El presidente de Colombia, Abelardo de la Espriella, llegó a la capital del departamento del Chocó, Quibdó, para evaluar la situación tras el terremoto de magnitud 7,4 que sacudió el centro y oeste del país. El sismo, que tuvo su epicentro en la región, dejó al menos 111 personas muertas y cientos heridas, según informes oficiales. Durante su visita, el mandatario se reunió con autoridades locales y supervisó los esfuerzos de rescate y reconstrucción en las zonas más afectadas.

En el lugar, se confirmó que 13 personas fallecieron en el departamento, mientras que 119 resultaron heridas y cinco personas aún se encuentran desaparecidas.

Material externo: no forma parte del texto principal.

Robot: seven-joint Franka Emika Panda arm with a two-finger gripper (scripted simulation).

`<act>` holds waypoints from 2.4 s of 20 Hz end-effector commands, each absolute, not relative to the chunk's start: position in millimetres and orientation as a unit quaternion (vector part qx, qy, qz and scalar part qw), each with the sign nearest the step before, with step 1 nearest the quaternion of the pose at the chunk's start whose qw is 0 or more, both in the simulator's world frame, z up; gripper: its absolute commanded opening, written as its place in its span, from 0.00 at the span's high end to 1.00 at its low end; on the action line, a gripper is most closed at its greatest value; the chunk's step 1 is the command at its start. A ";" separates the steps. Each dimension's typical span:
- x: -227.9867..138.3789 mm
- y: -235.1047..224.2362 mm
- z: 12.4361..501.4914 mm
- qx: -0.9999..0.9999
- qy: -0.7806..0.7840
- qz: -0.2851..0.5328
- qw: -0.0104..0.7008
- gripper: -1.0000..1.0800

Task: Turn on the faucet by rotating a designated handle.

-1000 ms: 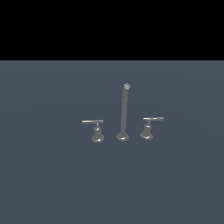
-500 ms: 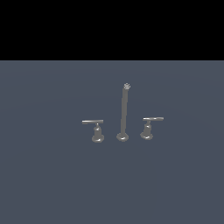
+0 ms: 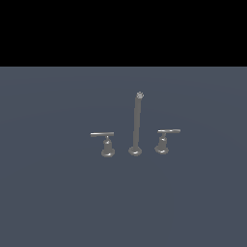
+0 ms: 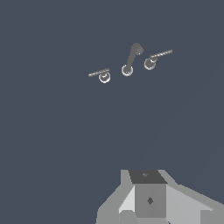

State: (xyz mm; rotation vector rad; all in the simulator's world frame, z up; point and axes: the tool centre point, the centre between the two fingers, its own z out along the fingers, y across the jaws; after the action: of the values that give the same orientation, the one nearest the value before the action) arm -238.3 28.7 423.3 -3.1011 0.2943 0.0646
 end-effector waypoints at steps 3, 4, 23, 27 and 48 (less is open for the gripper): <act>-228.0 43.3 398.1 -0.989 0.143 0.020 0.012 1.00; -225.4 46.5 392.2 -0.988 0.155 0.019 0.012 1.00; -161.2 94.5 281.6 -0.932 0.361 0.014 0.011 1.00; -146.0 100.4 259.9 -0.916 0.400 0.013 0.011 1.00; -72.6 106.8 162.0 -0.825 0.565 0.006 0.007 1.00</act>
State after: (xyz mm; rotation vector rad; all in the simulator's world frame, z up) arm -77.8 107.4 168.9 -2.6023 1.7329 0.0221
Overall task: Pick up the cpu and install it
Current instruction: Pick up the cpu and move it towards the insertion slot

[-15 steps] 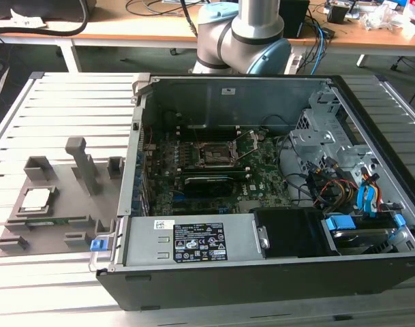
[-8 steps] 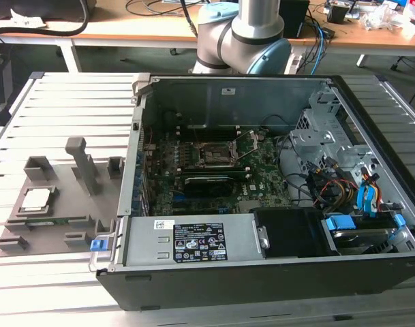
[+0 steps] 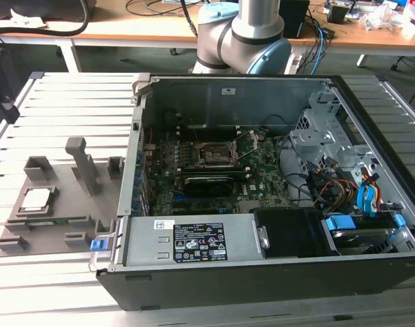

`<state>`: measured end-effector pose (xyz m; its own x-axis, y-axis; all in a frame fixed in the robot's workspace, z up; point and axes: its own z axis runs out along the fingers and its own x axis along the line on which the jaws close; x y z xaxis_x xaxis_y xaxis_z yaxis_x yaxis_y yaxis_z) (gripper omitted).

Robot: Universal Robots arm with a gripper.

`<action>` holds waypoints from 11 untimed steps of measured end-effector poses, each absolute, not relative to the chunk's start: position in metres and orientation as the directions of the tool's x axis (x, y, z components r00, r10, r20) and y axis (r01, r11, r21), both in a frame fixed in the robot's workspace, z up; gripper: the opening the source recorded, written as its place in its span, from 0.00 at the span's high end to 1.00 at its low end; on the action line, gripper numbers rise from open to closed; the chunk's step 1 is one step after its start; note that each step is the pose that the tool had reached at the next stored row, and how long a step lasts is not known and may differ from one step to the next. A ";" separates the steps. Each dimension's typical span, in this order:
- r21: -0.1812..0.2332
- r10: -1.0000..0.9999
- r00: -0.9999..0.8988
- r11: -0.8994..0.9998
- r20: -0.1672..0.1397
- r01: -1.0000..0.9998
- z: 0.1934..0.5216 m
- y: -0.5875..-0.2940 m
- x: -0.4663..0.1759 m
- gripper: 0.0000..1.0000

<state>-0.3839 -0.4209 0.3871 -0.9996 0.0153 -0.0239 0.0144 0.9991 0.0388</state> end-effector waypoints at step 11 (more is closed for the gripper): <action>0.018 -0.040 -0.999 0.999 -0.024 -0.041 0.387 -0.421 -0.384 0.26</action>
<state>-0.3838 -0.4209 0.3870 -0.9989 -0.0405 -0.0240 -0.0409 0.9990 0.0181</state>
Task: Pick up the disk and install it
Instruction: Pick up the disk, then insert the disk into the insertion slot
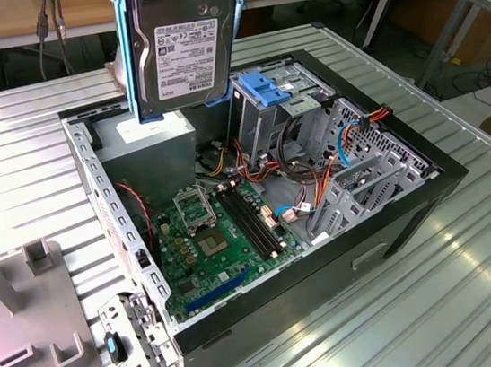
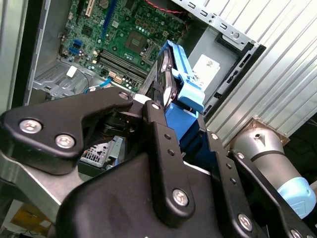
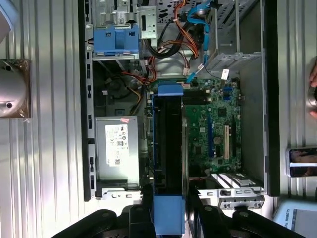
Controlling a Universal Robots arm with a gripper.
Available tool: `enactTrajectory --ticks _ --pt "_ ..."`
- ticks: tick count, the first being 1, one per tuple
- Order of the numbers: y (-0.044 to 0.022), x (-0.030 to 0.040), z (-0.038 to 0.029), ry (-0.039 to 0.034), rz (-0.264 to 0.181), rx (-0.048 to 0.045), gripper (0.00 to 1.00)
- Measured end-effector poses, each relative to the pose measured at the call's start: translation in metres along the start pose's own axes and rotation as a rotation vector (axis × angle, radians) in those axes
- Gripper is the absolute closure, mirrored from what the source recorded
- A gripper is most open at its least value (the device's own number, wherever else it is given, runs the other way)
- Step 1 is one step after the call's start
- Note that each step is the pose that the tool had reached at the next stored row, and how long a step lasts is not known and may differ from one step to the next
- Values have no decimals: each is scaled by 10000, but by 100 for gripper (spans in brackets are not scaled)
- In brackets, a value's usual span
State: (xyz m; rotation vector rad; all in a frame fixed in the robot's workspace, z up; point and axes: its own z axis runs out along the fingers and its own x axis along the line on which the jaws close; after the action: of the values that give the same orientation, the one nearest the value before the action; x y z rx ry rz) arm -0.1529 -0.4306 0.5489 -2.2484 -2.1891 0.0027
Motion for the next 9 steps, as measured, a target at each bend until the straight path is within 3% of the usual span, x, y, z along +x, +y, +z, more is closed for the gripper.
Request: enactTrajectory --ticks 4,9 --pt "3 -119 2 -2 0 0 63" --pt "3 -120 1 -25 0 0 63"
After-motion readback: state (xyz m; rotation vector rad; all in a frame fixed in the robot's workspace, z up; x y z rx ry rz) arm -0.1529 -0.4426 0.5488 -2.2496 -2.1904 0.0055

Las autoridades han estado trabajando en coordinación con equipos de emergencia para garantizar la seguridad de los habitantes y proporcionar apoyo a las familias afectadas. El gobierno también anunció medidas de alivio, incluyendo subsidios de arriendo para quienes sufrieron pérdidas económicas por el desastre.

La región del Chocó, conocida por su riqueza natural y su diversidad étnica, enfrenta un desafío significativo en la recuperación. Aunque se han realizado esfuerzos para restablecer la normalidad, la complejidad del terremoto y sus secuelas continúan siendo un tema de preocupación para las autoridades y la población local.